Your objective: Looking only at the lines below that contain "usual", give the number of them and no other text.

Provided material:
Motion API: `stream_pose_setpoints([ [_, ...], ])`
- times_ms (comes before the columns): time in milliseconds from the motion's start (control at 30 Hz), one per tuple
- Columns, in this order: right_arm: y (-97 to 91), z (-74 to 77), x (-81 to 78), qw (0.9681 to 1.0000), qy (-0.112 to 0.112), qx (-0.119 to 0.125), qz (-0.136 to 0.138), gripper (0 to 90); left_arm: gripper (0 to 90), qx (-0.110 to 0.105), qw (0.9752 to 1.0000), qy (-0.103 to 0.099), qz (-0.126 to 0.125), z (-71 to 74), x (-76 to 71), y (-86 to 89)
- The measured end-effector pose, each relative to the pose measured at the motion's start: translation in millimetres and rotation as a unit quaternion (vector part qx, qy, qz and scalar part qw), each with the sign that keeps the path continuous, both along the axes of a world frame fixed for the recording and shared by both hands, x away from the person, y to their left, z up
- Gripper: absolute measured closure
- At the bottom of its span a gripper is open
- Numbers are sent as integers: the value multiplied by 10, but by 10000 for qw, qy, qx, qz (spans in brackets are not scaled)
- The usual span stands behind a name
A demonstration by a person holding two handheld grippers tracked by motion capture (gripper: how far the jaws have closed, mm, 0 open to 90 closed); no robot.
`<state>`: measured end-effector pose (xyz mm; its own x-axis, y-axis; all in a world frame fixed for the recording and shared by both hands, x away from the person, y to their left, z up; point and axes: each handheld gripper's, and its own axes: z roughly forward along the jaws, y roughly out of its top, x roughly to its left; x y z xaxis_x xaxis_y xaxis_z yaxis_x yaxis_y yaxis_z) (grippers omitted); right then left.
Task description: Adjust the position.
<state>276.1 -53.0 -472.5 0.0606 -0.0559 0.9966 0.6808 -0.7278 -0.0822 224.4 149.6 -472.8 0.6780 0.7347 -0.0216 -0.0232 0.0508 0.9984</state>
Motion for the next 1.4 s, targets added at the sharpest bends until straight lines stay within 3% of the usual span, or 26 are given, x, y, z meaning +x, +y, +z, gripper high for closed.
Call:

Result: 2